= WHAT THE EXERCISE ASKS =
From the entries that follow, report every line in which "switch" occurs.

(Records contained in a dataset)
* * * * * * *

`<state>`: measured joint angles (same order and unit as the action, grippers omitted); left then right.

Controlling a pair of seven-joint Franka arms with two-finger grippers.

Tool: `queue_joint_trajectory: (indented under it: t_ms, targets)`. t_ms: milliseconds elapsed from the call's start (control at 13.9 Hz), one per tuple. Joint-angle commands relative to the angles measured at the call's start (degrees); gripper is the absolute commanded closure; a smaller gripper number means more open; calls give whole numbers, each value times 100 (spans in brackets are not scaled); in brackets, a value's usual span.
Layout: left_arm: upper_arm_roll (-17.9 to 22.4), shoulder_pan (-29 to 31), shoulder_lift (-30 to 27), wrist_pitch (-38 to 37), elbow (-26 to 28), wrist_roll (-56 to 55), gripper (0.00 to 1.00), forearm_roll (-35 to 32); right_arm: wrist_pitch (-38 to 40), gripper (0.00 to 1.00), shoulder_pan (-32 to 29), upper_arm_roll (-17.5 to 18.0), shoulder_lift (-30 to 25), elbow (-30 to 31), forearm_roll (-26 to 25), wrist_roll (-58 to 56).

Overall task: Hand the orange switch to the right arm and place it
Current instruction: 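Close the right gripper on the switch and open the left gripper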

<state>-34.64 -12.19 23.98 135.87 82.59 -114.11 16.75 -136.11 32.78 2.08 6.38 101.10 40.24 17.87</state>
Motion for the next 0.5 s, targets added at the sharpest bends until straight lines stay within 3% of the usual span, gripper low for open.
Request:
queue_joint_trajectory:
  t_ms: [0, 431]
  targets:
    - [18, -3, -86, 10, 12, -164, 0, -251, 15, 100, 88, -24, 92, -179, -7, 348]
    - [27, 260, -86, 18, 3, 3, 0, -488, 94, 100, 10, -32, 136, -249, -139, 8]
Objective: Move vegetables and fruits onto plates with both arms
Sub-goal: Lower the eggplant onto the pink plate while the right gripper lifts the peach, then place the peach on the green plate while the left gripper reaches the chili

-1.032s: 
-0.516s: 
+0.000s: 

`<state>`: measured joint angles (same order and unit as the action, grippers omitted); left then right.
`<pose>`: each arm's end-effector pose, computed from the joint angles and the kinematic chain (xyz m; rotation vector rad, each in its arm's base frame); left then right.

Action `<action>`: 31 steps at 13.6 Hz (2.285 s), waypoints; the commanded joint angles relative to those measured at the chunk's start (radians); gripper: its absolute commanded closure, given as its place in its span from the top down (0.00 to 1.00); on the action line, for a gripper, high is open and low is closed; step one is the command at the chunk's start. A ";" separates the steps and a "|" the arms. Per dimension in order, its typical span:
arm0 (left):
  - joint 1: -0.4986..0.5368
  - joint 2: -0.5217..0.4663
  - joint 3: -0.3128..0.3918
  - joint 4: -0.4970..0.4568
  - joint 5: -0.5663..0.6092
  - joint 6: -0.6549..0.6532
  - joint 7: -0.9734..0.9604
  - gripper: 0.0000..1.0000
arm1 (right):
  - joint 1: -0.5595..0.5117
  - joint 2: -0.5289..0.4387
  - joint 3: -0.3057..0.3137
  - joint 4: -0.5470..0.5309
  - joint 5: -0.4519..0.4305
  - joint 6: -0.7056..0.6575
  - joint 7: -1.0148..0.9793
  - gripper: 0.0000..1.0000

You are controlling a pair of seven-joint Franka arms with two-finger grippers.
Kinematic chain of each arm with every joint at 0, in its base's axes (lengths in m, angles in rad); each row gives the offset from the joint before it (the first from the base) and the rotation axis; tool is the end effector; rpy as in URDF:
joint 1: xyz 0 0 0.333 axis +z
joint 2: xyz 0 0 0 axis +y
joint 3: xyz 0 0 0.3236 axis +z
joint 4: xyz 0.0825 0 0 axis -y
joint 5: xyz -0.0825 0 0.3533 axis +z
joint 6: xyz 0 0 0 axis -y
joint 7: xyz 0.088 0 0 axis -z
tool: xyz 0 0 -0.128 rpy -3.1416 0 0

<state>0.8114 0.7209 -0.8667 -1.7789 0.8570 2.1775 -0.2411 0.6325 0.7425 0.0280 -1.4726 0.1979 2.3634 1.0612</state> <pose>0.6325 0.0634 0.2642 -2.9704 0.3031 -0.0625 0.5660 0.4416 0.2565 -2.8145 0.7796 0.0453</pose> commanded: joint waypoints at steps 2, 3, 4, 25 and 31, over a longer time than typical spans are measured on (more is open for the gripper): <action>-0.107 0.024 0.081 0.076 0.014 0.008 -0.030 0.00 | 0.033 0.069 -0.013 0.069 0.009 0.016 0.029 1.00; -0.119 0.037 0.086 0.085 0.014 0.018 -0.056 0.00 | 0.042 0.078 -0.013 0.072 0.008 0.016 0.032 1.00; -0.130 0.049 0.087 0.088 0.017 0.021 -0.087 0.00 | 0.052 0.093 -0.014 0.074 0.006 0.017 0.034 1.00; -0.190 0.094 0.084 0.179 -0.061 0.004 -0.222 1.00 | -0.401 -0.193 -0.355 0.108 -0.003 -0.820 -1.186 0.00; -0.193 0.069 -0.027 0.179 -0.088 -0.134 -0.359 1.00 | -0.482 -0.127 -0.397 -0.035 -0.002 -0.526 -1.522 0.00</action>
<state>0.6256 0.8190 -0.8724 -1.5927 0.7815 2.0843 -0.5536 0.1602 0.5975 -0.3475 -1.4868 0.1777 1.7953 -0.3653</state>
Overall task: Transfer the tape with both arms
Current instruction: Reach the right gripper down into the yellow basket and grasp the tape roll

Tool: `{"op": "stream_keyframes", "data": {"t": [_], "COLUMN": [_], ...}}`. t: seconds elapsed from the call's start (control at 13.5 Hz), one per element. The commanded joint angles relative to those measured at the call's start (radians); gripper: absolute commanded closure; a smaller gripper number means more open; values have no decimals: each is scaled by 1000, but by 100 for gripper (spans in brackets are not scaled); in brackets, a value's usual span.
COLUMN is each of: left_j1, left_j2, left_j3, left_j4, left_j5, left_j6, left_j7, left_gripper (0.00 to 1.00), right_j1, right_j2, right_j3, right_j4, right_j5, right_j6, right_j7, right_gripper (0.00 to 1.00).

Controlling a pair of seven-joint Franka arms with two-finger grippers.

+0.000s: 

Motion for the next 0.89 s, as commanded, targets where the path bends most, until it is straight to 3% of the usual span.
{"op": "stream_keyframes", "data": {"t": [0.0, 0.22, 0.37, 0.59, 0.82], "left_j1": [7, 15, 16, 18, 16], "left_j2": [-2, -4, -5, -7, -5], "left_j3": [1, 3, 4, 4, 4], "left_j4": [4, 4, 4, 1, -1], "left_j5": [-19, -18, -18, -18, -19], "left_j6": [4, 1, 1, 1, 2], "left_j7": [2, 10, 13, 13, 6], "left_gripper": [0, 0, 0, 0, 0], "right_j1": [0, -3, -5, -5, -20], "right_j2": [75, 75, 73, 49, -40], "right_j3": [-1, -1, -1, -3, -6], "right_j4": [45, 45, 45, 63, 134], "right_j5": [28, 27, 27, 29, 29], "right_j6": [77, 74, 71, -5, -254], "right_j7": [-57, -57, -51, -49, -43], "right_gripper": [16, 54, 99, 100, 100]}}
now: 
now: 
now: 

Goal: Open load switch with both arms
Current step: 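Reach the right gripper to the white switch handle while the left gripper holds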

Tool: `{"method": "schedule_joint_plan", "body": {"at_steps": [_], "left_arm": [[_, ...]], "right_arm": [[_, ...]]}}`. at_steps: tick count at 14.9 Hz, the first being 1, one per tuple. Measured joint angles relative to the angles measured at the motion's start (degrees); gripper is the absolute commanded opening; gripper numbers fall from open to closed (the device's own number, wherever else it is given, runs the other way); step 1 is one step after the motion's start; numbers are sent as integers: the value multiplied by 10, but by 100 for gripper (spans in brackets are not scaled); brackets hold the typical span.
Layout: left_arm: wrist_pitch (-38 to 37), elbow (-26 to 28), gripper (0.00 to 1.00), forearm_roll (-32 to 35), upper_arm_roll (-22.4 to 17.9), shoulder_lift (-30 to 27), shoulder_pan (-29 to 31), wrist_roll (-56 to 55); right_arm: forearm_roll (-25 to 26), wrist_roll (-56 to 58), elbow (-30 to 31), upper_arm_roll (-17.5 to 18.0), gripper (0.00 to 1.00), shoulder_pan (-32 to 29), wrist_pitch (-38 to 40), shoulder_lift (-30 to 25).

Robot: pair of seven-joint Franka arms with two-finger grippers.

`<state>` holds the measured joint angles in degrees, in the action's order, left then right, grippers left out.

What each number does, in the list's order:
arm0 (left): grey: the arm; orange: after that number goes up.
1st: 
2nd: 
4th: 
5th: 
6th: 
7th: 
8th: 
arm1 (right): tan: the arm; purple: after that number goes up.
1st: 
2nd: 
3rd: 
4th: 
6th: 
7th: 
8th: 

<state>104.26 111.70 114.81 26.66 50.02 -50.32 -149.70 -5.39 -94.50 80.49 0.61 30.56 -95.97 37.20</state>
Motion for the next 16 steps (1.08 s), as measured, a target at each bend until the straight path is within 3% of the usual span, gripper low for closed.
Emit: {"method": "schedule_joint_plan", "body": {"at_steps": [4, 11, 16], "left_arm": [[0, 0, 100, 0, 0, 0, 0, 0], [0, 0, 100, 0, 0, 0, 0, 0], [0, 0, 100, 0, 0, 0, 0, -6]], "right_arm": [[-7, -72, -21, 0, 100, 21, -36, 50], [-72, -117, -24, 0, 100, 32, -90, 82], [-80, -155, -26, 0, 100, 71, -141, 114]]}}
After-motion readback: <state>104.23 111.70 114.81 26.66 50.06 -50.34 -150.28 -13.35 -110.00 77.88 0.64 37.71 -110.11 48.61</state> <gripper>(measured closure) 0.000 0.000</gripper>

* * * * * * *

= TASK ANSWER =
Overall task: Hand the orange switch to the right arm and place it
Current instruction: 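Close the right gripper on the switch and open the left gripper
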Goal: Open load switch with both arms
Current step: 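Reach the right gripper to the white switch handle while the left gripper holds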

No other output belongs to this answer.